Canadian Building Investment Is Falling—Even Faster In Real Terms

Canadian building investment, seasonally adjusted in constant dollars.

Source: StatCan; Better Dwelling. 

Canadian building investment fell 1.3% (-$304.6 million) to $22.6 billion in March, down 2.9% (-$668.9 million) from last year. It was a 5-month low for investment, and the weakest March since 2024. The slowdown looks even worse in real terms, with inflation trimming 1.6% from March, putting it 6.4% below last year. The slowdown wasn’t just an odd skew observed in the monthly data either. 

The agency’s quarterly data reinforces the trend. Investment fell 0.7% in Q1, or 1.5% once adjusted for inflation. The decline was driven exclusively by residential investment, which more than offset the minor gain in non-residential.

Canadian Home Building Investment Plunging Despite Incentives

Canadian residential building investment, seasonally adjusted constant dollars. 

Source: StatCan; Better Dwelling. 

Residential building investment plunged 2.2% to $15.5 billion in March, moving lower for a third month. The lion’s share of the drop was due to a 2.3% drop in multi-family, with single-family falling 2.1% over the same period. The change in total isn’t far off from multi- or single-family’s decline, suggesting the erosion is broad-based. The disproportionate impact from multi-family was due to the investment concentration in the segment. 

Non-residential building investment climbed 0.6% to $7.0 billion in March. This area has been climbing steadily, with March coming in at the highest level since July 2020. Industrial (+3.3%) and commercial (+0.1%) both grew in March, while institutions fell 0.3%. Industrial and commercial are traditionally viewed as a positive. After all, this is usually private investment in places where people work and consume. StatCan didn’t identify the projects behind the increase, but it notes the concentration in B.C.’s industrial investment. This suggests the gain may reflect large project timing and public incentives rather than broad-based private-sector confidence. 

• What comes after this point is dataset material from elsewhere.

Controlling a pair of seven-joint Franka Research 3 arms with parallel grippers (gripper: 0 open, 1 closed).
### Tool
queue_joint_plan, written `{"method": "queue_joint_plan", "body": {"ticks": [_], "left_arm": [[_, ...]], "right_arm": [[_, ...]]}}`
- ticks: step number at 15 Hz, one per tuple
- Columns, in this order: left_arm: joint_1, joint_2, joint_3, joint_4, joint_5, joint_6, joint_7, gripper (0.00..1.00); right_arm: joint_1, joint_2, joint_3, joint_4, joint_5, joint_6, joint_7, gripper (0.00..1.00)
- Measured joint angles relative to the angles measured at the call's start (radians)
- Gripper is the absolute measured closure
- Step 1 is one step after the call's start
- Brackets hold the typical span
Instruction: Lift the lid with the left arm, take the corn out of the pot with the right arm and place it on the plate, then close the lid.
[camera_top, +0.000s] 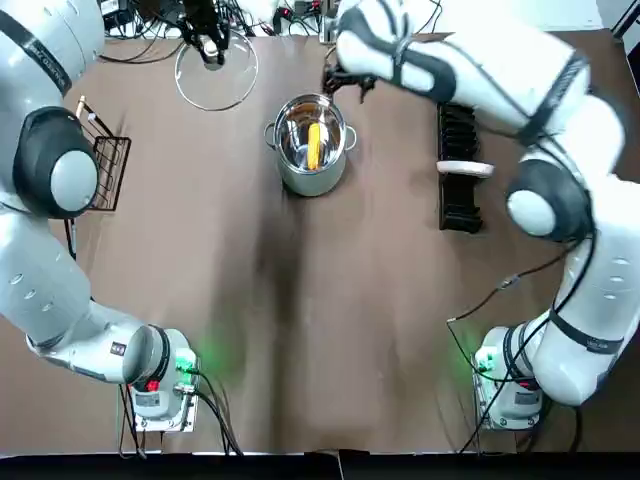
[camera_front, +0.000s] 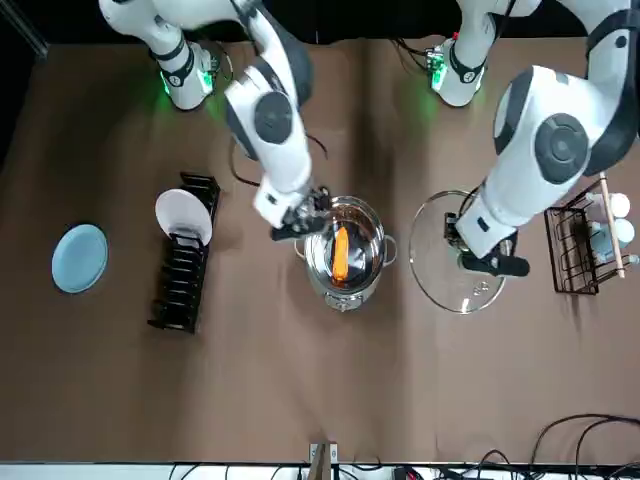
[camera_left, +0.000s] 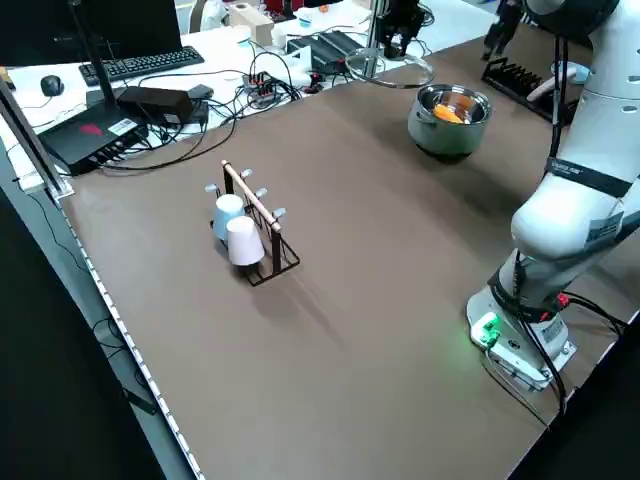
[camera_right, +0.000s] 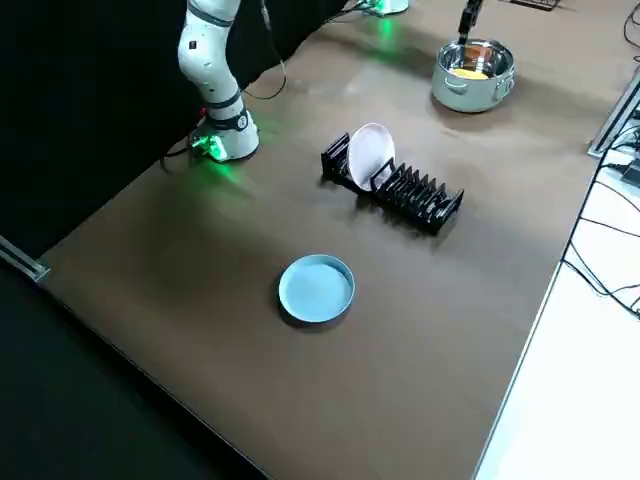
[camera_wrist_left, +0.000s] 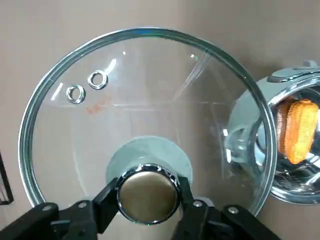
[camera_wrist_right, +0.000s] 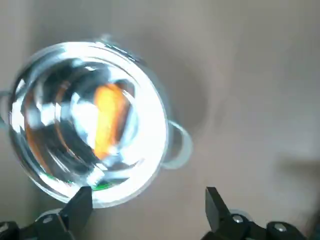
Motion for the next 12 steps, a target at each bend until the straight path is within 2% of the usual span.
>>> {"method": "queue_joint_plan", "body": {"ticks": [3, 8, 12], "left_arm": [[0.023, -0.006, -0.002, 0.000, 0.000, -0.001, 0.031, 0.49], [0.022, -0.011, -0.011, 0.000, 0.000, -0.003, 0.031, 0.49], [0.022, -0.011, -0.010, -0.001, 0.000, -0.003, 0.031, 0.49]], "right_arm": [[0.058, 0.099, -0.007, 0.042, -0.027, 0.120, 0.121, 0.00], [0.127, 0.208, -0.047, 0.052, -0.101, 0.245, 0.198, 0.02], [0.152, 0.283, -0.063, 0.056, -0.119, 0.334, 0.219, 0.03]]}}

Canadian building investment is cooling even with significant incentives. The slowdown in residential is genuinely surprising, as taxpayers incentives pile up. Paired with home prices near highs in most provinces, the incentives are boosting profits—not supply. Non-residential investment presents a similar setup. This isn’t an economy drumming up investment due to the outlook, but instead the public buying activity. That’s not how an investment boom works. It’s how policymakers attempt to offset a downturn to keep people employed.